Всем известно, что такое комнаты для торговых агентов. Комната в «Павлине» по существу ничем не отличилась от такого рода помещений: иными словами, это была большая комната, скудно убранная, обстановка которой в прежние времена была несомненно лучше, чем теперь, — с огромным столом посредине и множеством столиков по углам, с обширной коллекцией разнокалиберных стульев и старым турецким ковром, который занимал в этой просторной комнате столько же места, сколько занял бы дамский носовой платок, разостланный на полу караульни. Две-три огромные географические карты украшали стены; в углу на длинном ряде колышков болтались неуклюжие, пострадавшие от непогоды балахоны с замысловатыми капюшонами. Каминная полка была украшена деревянной чернильницей с огрызком пера внутри и с половинкой облатки на ней, путеводителем и адресной книгой, историей графства без переплета и останками форели в стеклянном гробу. Воздух был насыщен табачным дымом, который придавал грязноватую окраску всей комнате, а в особенности пыльным красным занавескам на окнах. Буфетная служила пристанищем для самых разнообразных предметов, среди которых наибольшее внимание обращали на себя судок с очень мутной соей, козлы, два-три кнута, столько же дорожных пледов, поднос с ножами и вилками и горчица.
Здесь-то и пребывали мистер Тапмен и мистер Снодграсс вечером по окончании выборов, вместе с другими временными обитателями гостиницы проводя досуг за куреньем и выпивкой.

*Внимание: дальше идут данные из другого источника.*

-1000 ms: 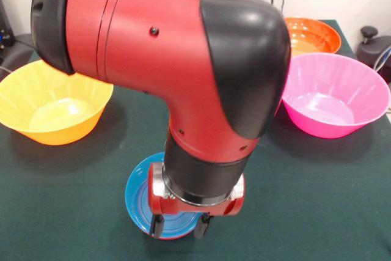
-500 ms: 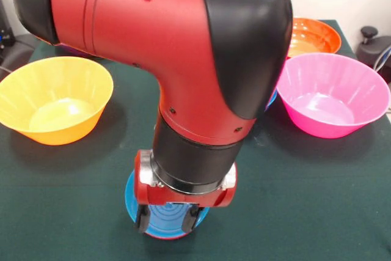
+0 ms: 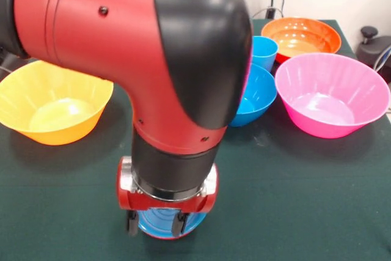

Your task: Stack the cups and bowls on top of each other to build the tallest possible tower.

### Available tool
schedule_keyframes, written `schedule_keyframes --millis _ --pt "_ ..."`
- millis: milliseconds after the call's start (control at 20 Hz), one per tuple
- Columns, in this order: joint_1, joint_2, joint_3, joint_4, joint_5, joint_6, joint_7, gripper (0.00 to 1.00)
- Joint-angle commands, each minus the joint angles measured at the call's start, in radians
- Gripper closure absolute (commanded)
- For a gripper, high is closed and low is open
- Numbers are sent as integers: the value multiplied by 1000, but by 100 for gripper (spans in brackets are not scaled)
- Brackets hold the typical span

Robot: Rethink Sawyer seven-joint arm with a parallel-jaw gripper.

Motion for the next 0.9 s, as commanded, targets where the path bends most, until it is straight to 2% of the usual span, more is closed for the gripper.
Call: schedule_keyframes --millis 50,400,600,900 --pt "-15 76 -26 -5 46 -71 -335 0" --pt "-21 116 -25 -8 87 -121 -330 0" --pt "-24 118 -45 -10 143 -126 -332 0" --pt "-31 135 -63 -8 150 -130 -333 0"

— Ну-с, джентльмены, — сказал дородный, крепкий мужчина лет сорока, об одном глазе — очень блестящем черном глазе, который поблескивал и плутовски и добродушно, — ну-с, джентльмены, выпьем за наши собственные благородные особы. Я всегда предлагаю компании этот тост, а сам пью за здоровье Мэри. Верно, Мэри?
— Не приставайте ко мне, противный! — отозвалась служанка, явно польщенная комплиментом.
— Не уходите, Мэри, — продолжал человек с черным глазом.
— Отстаньте, нахал! — оборвала юная особа.
— Не горюйте, Мэри! — крикнул одноглазый, когда девушка вышла из комнаты. — Скоро я к вам приду. Будьте бодрее, милочка!
Тут он без особых затруднений начал подмигивать всей компании единственным глазом, к превеликому удовольствию пожилого субъекта с грязной физиономией и глиняной трубкой.
— Забавные создания — эти женщины, — сказал грязнолицый субъект, когда водворилось молчание.
— Да, что и говорить, — откликнулся, затягиваясь сигарой, человек с багровым лицом.
После этих философических замечаний разговор снова оборвался.
— А все-таки, есть на свете вещи и почуднее женщины, — сказал человек с черным глазом, медленно набивая большую голландскую трубку с очень вместительной головкой.
— Вы женаты? — осведомился человек с грязным лицом.
— Не могу сказать этого о себе.
— Я так и думал.
И грязнолицый радостно захохотал над своею же собственной репликой, а его примеру последовал человек с мягким голосом и благодушной физиономией, который считал своим долгом соглашаться со всеми.